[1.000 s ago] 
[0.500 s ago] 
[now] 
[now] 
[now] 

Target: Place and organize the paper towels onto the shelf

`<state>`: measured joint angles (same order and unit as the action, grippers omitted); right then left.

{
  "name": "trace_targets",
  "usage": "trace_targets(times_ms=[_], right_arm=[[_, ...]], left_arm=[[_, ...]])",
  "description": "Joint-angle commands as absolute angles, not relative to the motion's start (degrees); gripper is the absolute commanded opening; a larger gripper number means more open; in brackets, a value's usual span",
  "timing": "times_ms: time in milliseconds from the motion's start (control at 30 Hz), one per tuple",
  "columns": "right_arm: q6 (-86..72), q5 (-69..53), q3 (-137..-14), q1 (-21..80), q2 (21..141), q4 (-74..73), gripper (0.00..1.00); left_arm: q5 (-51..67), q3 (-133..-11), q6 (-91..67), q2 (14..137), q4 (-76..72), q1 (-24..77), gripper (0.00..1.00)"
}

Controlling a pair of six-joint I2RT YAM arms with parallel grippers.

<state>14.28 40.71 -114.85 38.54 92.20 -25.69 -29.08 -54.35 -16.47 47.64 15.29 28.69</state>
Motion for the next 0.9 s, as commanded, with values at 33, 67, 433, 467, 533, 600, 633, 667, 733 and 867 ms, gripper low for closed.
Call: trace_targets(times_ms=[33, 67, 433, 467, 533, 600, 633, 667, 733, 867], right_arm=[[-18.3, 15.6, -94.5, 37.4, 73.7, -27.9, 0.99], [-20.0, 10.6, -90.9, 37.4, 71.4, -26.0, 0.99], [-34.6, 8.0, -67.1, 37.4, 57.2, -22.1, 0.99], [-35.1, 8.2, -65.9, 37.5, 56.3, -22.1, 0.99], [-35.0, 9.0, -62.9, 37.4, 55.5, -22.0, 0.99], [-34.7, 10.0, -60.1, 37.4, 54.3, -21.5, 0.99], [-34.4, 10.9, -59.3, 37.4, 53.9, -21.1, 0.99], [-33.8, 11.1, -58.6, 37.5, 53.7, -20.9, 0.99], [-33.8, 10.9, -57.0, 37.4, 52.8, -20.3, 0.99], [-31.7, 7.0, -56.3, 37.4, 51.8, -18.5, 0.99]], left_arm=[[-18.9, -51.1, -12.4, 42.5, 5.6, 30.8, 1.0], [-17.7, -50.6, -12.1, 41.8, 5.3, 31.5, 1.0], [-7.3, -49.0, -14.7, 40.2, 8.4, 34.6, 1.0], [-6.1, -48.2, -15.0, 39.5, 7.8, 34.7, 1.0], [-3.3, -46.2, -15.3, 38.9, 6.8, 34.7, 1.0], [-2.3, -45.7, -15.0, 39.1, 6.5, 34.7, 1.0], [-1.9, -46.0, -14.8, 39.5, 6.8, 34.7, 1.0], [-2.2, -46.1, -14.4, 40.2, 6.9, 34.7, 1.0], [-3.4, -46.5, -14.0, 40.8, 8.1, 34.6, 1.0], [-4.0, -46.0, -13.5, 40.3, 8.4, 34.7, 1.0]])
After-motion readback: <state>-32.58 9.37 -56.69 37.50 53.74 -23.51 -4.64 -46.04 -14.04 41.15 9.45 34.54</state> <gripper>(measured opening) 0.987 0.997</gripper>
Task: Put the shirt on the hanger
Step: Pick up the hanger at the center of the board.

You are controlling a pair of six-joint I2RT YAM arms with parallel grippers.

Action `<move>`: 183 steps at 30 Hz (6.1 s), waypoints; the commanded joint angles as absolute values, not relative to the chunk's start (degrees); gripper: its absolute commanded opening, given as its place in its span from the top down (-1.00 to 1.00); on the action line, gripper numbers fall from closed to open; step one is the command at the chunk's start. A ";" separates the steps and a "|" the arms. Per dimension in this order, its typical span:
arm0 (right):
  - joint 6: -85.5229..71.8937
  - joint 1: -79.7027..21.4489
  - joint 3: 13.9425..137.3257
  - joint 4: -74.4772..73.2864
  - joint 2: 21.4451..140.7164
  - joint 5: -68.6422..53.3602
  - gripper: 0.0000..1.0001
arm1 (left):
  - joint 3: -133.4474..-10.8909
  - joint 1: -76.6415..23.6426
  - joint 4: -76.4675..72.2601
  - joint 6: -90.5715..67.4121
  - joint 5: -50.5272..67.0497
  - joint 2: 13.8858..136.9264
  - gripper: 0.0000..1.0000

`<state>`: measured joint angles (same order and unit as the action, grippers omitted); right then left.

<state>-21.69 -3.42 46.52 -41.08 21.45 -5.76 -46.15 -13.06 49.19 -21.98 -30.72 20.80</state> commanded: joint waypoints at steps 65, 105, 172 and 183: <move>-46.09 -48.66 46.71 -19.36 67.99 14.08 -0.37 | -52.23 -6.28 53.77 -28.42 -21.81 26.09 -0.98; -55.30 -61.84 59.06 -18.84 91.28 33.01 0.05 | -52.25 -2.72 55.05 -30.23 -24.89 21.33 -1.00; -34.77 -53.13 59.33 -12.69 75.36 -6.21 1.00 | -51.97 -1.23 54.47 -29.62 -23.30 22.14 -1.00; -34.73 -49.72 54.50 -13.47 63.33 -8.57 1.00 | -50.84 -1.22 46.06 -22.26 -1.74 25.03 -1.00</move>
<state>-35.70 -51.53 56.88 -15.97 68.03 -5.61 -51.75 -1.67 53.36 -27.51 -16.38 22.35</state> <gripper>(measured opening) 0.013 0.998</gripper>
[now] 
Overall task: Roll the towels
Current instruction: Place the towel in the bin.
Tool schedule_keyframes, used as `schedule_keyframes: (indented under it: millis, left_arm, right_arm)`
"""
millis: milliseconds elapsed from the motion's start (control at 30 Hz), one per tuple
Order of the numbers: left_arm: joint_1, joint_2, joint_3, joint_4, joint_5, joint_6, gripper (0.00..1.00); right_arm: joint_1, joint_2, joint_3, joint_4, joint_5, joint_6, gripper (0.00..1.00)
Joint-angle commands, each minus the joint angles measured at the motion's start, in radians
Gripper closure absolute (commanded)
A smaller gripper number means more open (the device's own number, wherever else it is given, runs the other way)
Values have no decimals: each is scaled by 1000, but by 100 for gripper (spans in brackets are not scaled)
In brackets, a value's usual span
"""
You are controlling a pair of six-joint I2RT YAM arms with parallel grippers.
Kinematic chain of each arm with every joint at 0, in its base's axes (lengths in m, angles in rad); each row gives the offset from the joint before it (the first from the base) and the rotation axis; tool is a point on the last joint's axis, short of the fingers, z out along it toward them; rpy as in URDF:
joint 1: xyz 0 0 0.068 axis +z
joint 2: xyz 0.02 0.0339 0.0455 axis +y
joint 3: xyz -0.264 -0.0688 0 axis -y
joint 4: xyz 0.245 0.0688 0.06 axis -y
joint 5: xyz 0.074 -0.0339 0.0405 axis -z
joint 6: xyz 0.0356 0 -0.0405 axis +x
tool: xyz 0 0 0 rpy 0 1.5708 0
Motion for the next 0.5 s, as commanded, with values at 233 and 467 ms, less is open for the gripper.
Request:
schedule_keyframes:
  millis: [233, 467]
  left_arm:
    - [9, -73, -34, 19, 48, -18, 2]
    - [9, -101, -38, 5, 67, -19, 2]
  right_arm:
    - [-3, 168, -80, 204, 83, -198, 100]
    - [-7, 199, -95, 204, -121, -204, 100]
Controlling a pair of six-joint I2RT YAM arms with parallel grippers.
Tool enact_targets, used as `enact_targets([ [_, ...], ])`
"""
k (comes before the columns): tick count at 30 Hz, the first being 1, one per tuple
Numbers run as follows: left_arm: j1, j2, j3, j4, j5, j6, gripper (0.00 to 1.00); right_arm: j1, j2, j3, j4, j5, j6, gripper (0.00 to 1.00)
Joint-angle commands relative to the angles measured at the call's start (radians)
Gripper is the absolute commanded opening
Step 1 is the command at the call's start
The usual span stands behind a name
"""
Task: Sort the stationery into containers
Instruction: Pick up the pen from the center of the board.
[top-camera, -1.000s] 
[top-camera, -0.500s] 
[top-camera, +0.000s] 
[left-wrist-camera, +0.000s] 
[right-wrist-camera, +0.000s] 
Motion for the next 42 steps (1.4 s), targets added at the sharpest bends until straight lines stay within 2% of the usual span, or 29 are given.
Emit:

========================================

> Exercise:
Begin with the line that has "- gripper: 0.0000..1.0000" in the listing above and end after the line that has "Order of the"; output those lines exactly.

> Written answer:
  - gripper: 0.0000..1.0000

`<state>`: measured joint angles (same order and unit as the action, grippers omitted); right then left.

<state>-21.69 -3.42 46.52 -41.08 21.45 -5.76 -46.15 -13.06 49.19 -21.98 -30.72 20.80</state> commanded: joint waypoints at steps 65, 105, 172 and 183: <move>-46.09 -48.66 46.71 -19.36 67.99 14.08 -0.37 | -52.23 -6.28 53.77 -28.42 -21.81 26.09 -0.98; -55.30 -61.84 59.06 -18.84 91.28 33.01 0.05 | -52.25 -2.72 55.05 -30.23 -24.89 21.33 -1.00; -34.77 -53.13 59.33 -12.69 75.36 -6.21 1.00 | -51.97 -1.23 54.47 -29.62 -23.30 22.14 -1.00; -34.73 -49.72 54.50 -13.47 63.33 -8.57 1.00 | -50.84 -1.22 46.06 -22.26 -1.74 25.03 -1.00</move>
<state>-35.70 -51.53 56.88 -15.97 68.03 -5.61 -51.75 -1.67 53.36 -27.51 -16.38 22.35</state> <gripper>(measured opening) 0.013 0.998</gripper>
[now] 
Overall task: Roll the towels
Current instruction: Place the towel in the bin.
Tool schedule_keyframes, used as `schedule_keyframes: (indented under it: millis, left_arm, right_arm)`
"""
millis: milliseconds elapsed from the motion's start (control at 30 Hz), one per tuple
Order of the numbers: left_arm: joint_1, joint_2, joint_3, joint_4, joint_5, joint_6, gripper (0.00..1.00); right_arm: joint_1, joint_2, joint_3, joint_4, joint_5, joint_6, gripper (0.00..1.00)

What the exercise required is now done.